WHAT TO WORK ON -> Your answer should be the exact lines of the data below from the one containing "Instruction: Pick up" through the one containing "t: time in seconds"; please include nothing else.
======== DATASET RECORDS
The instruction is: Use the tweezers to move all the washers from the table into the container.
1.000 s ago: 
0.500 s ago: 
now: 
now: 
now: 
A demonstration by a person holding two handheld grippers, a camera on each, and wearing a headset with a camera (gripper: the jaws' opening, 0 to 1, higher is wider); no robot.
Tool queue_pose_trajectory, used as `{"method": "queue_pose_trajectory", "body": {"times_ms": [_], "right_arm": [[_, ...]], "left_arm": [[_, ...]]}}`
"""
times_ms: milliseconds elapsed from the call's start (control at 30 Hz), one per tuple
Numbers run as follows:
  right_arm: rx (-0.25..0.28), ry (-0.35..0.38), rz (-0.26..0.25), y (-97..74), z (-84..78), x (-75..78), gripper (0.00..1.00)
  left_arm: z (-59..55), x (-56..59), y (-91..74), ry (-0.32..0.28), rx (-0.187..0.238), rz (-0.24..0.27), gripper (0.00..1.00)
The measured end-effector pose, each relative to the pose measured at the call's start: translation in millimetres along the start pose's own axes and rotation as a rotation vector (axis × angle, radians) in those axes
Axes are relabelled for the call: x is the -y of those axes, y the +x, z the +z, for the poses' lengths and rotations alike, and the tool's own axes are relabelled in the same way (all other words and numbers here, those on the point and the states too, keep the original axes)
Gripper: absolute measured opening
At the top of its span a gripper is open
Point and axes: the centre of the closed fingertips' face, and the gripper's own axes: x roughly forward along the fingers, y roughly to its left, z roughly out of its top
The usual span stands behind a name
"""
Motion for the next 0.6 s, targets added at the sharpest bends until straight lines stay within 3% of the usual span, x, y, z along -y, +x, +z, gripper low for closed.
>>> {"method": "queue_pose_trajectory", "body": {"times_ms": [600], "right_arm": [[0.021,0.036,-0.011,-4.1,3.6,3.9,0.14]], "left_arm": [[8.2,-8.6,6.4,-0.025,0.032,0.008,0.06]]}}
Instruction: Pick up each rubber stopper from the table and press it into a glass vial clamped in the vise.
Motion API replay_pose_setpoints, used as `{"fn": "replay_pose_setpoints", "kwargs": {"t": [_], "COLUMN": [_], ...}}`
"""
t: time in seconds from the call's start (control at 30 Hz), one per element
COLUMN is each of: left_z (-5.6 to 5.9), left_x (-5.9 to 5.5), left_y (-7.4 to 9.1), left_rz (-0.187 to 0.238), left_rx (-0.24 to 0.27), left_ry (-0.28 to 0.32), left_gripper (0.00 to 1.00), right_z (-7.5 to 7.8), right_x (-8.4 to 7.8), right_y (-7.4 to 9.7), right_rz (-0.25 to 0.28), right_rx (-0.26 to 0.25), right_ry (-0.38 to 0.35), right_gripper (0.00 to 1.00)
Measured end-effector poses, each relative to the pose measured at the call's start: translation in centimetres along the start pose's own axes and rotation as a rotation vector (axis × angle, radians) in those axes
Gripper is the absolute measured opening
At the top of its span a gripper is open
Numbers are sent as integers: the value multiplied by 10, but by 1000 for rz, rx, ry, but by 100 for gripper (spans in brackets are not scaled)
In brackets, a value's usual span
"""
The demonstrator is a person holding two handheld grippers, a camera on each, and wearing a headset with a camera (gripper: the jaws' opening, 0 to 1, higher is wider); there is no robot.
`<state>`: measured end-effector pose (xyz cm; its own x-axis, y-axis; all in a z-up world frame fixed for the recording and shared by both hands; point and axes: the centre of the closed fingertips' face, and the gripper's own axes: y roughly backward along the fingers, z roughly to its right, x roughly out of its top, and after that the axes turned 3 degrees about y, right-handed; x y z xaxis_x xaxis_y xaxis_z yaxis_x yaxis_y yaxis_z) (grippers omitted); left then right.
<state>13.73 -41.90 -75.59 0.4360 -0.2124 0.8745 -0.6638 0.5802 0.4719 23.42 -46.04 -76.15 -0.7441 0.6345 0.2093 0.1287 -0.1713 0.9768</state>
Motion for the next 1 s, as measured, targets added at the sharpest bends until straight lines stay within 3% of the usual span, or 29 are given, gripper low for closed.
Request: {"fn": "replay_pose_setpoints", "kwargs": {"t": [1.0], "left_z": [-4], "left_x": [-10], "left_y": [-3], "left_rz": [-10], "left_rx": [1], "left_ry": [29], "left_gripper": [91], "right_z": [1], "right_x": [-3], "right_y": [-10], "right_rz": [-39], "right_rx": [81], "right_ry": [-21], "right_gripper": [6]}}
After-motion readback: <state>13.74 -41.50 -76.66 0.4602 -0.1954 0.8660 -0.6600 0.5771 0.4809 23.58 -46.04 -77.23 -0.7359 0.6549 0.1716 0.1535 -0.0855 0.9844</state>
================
ANSWER TO THIS EXERCISE ->
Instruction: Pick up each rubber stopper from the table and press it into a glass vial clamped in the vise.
Motion API replay_pose_setpoints, used as `{"fn": "replay_pose_setpoints", "kwargs": {"t": [_], "COLUMN": [_], ...}}`
"""
t: time in seconds from the call's start (control at 30 Hz), one per element

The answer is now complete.